2. The primary imposes the order

The problem: who decides the order?

State-machine replication reduces to one requirement, stated cleanly in the 2012 report: replicas "start in the same initial state," operations are "deterministic," and so "replicas will end up in the same state if they execute the same sequence of operations." The whole game is that last phrase. Every replica must execute the same sequence, in the same order, despite clients firing requests concurrently from everywhere and replicas failing partway through. Lamport's 1978 scheme built that order by having every replica timestamp events and merge them, which is elegant and leaderless and, as the last seminar showed, halts if anyone stops responding. VR needs an order that survives failure and costs little in the common case. The question is who produces it.

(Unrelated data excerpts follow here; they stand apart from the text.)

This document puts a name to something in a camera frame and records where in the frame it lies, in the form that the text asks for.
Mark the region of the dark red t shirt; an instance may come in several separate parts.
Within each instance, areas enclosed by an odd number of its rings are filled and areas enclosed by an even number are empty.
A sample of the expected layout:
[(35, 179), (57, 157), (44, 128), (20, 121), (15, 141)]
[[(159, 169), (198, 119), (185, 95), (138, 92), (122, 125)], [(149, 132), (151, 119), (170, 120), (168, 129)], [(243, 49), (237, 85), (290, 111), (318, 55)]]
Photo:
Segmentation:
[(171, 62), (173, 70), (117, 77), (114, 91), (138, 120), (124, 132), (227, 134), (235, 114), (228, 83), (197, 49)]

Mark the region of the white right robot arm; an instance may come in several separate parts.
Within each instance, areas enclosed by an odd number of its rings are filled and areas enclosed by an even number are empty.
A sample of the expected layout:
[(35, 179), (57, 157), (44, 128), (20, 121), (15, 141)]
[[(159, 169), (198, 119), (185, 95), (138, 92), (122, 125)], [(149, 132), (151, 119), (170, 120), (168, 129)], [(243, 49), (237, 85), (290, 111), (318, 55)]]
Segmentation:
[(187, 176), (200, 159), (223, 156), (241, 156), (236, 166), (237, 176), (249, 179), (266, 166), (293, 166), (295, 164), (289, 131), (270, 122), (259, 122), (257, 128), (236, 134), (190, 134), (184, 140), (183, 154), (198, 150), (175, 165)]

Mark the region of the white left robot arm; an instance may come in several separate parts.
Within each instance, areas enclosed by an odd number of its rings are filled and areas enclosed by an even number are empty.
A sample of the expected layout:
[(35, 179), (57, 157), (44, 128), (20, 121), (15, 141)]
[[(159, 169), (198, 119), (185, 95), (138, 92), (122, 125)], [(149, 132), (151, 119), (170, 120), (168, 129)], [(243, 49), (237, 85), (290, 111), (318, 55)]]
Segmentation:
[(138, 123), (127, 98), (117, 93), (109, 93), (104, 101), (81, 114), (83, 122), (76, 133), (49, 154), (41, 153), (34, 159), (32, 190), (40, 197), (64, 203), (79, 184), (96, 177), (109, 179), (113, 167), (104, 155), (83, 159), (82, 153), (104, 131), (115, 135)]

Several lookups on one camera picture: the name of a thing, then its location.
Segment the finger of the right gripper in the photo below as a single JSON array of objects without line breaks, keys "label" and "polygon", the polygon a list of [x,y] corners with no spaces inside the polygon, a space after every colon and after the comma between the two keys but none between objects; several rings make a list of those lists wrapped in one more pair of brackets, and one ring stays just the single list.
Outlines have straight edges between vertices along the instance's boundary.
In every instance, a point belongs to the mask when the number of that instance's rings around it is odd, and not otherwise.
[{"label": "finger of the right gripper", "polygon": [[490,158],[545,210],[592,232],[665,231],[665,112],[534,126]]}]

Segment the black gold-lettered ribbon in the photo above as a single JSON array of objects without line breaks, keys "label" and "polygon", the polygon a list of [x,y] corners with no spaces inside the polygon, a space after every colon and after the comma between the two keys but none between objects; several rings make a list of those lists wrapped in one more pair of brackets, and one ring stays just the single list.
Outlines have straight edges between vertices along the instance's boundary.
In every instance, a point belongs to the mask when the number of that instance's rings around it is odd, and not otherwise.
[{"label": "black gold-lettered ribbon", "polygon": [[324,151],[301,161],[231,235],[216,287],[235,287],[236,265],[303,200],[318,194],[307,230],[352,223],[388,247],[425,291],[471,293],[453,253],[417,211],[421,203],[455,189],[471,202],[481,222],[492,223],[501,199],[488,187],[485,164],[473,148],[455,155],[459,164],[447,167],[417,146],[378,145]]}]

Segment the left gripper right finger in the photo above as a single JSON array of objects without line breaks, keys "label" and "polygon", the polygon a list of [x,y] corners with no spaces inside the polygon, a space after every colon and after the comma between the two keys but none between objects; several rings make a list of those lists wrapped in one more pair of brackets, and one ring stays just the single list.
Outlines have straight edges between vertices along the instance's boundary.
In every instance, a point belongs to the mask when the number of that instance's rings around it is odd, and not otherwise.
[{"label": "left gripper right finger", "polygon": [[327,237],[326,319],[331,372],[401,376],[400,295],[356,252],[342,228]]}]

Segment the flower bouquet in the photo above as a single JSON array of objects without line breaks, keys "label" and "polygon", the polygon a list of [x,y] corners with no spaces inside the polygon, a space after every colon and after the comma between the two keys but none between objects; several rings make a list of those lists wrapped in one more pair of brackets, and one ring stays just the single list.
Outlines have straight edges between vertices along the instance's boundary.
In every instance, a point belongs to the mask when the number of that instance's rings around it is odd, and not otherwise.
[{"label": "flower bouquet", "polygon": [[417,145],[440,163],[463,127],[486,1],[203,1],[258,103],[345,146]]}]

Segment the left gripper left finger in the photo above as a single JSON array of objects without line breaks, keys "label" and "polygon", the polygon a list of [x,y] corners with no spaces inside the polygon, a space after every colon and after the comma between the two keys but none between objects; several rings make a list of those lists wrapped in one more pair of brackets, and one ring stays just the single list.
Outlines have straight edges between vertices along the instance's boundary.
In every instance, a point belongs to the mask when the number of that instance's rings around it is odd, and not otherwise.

Why the obvious fix fails: agreeing on each step is expensive

You could run a fresh agreement protocol for every single operation: propose operation number 100, have the replicas vote, reach consensus on what 100 is, then move to 101. This is correct, and it is roughly what a leaderless consensus protocol does. It is also wasteful. Every operation pays for a full round of proposing and voting among peers, with the contention and extra message rounds that implies, and nobody is in charge, so two replicas can propose different operations for the same slot and burn rounds resolving the conflict. When the common case is "the leader is up and healthy for hours at a time," paying the full price of distributed agreement on every operation is a bad trade.

Liskov's move: one primary orders, a majority confirms

VR's normal case is deliberately cheap. One replica is the primary, and its job is to impose the order: it receives client requests, assigns each the next slot in the log, and tells the backups. The backups do not vote on the order; they accept the primary's choice. Ordering, the thing that was hard, becomes trivial, because a single machine picking numbers in sequence is trivially consistent with itself. The difficulty is displaced entirely into what happens when the primary fails, which is the next two chapters. In exchange, the common case is close to free.

The clean statement of this protocol, with the message names everyone quotes, is the 2012 "Revisited" report, not the 1988 paper; the 1988 version did the same work buried inside transaction processing, which chapter 5 untangles. Here is the 2012 normal case. Each replica keeps a view-number, a log of operations, an op-number marking the latest slot filled, and a commit-number marking the latest slot known to be committed.

Diagram

Walk the steps, because the details are where the guarantees hide. The client sends its request to the primary. The primary advances the op-number, appends the request to its log, and sends a PREPARE message carrying the current view, the request, the assigned op-number, and its current commit-number. Backups "process PREPARE messages in order": a backup will not accept the operation at slot n until it already has every earlier slot, fetching them by state transfer if it has fallen behind. Only then does it append the operation and reply PREPAREOK. The primary waits for PREPAREOK from f different backups. At that point the operation, and every operation before it, is committed, because it now sits in the logs of f+1 replicas: the primary plus the f backups that answered. The primary executes the operation with an up-call to the service code, increments its commit-number, and replies to the client.

Notice what "committed" means here, because it is the hinge of the protocol: an operation is committed exactly when f+1 replicas have it in their logs. Not when the primary has it, not when the client is told, but when a majority holds it. That is the fact the view change will lean on in chapter 4, and the reason it is safe is the arithmetic of chapter 3.

One more efficiency detail to keep. The primary does not send a separate message to announce commits. It piggybacks the commit-number on the next PREPARE, so backups learn that slot n committed when they receive the prepare for slot n+1. Only if the primary goes idle, with no new requests to carry the news, does it send a standalone COMMIT message. Commit information rides along for free whenever the system is busy, which is when it matters.

And, pointedly, none of this touches disk. The 2012 report is explicit: "The protocol does not require any writing to disk. For example, replicas do not need to write the log to disk when they add the operation to the log." Durability comes from replication, not from stable storage. An operation is safe because f+1 machines hold it in memory, and by assumption no more than f fail at once, so at least one survivor always remembers it. This was a deliberate bet, present already in 1988, that talking to a majority of peers is cheaper than forcing a write to disk, and it is why VR is fast.

The modern echo, stated precisely

This is Raft's normal case, almost line for line, which is no accident given Raft cites VR as its nearest relative. A Raft leader appends a client command to its log, sends AppendEntries to the followers, and marks the entry committed once a majority has stored it, then applies it to the state machine. Rename PREPARE to AppendEntries, PREPAREOK to a successful append response, view to term, and you have VR's normal case. Multi-Paxos reaches the same structure from the other direction: rather than run the full two-phase Paxos per operation, it elects a stable leader that skips the first phase and streams operations, precisely to avoid the per-operation agreement cost this chapter opened with. The industry converged, hard, on exactly VR's answer: let one leader impose the order, and commit on a majority acknowledgment. The interesting part, the part that separates a real protocol from a plausible sketch, is what happens when that leader dies, and that is next.

Principle: Make the common case cheap by letting one leader impose the order, and define an operation as committed the moment a majority holds it, not the moment the leader does. Push all the difficulty into leader change, where it can be handled once.